**Brief**
Copy out every line in the entries below that includes "requests".
------------------------------------
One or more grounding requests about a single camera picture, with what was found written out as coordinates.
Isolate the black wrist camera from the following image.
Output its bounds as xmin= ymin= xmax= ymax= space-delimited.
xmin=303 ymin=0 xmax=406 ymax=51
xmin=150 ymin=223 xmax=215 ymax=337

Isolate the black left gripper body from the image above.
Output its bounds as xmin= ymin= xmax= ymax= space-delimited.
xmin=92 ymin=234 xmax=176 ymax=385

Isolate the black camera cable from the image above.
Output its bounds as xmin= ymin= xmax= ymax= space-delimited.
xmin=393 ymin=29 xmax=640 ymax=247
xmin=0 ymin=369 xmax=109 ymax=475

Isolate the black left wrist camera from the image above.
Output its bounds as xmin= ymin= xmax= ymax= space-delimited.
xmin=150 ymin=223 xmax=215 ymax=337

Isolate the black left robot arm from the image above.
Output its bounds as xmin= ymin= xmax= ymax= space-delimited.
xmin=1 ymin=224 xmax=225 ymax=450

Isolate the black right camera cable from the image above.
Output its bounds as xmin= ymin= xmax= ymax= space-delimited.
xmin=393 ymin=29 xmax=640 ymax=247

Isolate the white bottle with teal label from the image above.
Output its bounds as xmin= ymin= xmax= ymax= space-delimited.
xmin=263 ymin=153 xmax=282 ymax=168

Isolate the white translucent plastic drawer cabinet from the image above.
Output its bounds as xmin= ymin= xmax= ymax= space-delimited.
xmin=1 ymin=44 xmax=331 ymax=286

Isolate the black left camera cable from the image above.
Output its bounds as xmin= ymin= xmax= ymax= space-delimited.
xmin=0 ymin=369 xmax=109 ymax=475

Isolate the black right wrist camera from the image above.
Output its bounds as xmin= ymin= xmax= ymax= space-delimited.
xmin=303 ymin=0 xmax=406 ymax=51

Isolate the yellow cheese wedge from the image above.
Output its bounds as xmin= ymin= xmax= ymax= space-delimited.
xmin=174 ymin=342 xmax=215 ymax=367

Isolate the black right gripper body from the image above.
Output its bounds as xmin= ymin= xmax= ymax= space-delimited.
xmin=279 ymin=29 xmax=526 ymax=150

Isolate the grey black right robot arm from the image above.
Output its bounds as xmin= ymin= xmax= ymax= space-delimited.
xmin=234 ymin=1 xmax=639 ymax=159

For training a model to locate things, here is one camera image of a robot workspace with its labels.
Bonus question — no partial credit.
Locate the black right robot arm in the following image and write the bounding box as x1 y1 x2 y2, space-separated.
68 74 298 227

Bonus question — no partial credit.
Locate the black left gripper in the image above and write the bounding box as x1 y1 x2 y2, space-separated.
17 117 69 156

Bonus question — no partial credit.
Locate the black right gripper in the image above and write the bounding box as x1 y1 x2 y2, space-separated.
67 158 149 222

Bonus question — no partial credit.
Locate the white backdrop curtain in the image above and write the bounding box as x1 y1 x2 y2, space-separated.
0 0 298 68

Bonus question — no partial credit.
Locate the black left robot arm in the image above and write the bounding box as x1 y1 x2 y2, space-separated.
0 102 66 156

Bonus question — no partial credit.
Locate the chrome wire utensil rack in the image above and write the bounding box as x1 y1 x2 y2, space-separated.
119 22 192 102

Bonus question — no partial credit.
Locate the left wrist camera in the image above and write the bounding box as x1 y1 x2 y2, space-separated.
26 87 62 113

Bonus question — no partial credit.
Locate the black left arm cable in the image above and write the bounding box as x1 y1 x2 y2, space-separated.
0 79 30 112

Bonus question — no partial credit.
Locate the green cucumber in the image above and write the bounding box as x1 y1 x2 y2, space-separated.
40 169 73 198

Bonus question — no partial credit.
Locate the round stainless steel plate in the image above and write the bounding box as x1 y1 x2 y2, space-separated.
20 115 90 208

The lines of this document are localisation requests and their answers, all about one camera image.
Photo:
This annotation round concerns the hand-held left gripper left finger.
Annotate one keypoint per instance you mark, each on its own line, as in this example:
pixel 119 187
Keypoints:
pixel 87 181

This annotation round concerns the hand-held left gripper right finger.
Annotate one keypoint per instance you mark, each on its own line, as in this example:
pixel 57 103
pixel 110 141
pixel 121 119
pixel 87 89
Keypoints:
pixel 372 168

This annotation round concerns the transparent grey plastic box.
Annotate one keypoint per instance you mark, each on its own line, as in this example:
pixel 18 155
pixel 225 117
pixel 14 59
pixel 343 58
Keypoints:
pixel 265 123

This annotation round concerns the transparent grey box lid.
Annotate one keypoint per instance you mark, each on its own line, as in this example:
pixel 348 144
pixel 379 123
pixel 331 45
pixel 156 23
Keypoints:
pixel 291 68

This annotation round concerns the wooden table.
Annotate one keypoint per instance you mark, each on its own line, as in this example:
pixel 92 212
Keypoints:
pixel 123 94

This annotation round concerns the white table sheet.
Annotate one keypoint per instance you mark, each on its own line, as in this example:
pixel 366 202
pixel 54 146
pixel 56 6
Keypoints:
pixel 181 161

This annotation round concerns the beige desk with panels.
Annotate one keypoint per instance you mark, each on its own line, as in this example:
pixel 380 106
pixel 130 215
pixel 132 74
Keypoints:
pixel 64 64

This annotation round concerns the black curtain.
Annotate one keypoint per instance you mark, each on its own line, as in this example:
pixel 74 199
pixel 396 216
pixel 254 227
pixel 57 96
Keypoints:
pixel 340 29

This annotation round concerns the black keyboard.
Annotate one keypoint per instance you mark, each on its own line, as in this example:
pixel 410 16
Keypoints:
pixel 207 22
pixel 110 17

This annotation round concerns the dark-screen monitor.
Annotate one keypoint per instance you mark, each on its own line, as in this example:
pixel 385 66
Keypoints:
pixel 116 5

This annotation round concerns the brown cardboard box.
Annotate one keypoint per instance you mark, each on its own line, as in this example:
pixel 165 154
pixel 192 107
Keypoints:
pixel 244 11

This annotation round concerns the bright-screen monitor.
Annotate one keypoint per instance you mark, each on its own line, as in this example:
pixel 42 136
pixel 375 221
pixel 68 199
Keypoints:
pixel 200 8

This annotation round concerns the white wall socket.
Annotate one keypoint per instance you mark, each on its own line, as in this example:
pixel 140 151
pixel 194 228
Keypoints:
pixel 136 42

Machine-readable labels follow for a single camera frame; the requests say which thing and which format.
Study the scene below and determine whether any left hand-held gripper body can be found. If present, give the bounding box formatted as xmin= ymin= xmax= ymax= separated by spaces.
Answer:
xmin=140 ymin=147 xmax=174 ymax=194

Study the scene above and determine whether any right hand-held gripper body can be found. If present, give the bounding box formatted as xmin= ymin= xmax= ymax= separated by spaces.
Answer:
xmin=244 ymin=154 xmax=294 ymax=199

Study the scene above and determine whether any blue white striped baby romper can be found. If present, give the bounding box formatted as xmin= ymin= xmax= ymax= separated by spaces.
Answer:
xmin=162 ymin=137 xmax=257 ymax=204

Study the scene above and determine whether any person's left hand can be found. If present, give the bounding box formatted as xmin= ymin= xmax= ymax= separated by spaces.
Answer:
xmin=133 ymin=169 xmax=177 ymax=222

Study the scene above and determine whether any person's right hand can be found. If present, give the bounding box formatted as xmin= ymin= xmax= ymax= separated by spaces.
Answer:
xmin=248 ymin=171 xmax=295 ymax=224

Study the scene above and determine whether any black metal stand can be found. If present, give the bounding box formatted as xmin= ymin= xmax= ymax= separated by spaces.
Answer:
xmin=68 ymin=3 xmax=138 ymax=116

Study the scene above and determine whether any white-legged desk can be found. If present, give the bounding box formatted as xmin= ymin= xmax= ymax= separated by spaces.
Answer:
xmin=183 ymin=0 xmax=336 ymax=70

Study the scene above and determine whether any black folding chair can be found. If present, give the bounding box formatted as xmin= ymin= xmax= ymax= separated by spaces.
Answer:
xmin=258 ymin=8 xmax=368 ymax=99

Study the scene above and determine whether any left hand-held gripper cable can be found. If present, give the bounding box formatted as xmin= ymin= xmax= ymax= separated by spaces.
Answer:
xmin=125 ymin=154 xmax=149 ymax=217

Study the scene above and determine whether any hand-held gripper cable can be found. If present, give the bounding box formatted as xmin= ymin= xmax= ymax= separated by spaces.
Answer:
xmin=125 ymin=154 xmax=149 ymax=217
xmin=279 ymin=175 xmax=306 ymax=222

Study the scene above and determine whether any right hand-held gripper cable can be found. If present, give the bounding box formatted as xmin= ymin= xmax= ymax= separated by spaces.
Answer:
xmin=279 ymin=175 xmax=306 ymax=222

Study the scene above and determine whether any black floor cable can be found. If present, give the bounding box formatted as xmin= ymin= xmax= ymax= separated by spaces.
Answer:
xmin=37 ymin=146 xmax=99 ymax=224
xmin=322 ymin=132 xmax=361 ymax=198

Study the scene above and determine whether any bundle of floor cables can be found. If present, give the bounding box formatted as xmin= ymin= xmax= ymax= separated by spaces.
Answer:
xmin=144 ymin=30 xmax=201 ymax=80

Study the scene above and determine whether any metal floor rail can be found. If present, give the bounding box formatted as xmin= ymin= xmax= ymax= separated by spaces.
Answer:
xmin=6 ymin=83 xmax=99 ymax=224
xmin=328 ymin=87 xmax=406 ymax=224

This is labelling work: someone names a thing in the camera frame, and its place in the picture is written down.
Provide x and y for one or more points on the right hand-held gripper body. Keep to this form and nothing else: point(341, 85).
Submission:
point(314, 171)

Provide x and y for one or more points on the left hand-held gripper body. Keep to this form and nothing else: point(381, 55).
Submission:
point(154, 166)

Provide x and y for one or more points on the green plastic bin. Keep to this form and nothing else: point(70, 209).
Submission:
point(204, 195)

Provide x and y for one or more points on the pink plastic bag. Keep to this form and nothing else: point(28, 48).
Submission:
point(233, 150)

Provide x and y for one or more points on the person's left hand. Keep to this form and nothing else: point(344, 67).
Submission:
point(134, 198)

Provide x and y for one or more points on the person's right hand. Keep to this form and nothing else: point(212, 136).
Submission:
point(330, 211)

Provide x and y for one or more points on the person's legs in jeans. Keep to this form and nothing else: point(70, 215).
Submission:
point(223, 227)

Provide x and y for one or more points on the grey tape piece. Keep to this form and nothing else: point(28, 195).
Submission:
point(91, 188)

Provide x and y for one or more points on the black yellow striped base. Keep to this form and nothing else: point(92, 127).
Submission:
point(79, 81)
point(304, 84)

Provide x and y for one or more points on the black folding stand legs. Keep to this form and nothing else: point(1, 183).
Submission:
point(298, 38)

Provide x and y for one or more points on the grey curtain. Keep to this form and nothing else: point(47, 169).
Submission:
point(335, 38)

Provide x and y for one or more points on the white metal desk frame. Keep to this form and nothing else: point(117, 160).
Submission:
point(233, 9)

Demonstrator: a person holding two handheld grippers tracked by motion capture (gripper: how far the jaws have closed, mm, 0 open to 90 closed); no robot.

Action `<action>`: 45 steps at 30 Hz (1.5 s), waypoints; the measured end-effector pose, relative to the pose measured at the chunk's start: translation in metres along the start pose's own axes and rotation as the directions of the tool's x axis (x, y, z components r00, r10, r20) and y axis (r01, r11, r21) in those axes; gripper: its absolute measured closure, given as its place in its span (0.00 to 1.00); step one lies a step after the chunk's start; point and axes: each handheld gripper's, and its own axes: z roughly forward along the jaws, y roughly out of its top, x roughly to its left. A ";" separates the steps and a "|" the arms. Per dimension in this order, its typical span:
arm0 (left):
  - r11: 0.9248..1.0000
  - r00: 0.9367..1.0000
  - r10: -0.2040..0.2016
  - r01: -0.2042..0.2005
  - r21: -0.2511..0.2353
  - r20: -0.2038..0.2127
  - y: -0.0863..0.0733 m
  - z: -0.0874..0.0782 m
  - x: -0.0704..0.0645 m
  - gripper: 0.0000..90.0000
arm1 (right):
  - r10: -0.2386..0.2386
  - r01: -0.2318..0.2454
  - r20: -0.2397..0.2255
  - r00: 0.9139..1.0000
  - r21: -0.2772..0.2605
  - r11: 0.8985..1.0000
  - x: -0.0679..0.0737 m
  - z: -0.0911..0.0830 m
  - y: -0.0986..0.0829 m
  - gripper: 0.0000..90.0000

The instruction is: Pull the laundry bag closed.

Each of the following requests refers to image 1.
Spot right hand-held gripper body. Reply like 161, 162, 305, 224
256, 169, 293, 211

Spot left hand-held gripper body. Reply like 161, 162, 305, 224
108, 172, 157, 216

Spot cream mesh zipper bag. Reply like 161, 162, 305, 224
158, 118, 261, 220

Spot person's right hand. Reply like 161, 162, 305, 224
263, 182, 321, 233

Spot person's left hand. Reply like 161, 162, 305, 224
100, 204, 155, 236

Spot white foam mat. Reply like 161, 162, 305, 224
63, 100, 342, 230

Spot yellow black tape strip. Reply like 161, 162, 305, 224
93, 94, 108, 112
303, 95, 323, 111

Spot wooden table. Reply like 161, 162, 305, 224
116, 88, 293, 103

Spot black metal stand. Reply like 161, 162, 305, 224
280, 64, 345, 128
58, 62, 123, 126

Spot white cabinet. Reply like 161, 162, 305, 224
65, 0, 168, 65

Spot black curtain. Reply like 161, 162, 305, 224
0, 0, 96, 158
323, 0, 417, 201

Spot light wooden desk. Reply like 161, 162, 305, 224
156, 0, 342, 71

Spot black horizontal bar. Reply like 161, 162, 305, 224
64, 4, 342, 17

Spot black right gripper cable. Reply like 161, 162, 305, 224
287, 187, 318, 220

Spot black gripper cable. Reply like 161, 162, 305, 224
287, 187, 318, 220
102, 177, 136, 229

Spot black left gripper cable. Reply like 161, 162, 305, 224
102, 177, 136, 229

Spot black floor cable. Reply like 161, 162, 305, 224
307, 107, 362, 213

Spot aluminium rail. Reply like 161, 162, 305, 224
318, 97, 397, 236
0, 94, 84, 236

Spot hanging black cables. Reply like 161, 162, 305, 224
------------------------------------
**Solution below**
One or more grounding requests about a single camera picture, with what was found written out as coordinates.
The lines of this document are localisation requests and their answers, all about one camera image.
Machine-readable labels follow for a single camera frame; the requests say which thing and which format.
Each of the following requests refers to image 1.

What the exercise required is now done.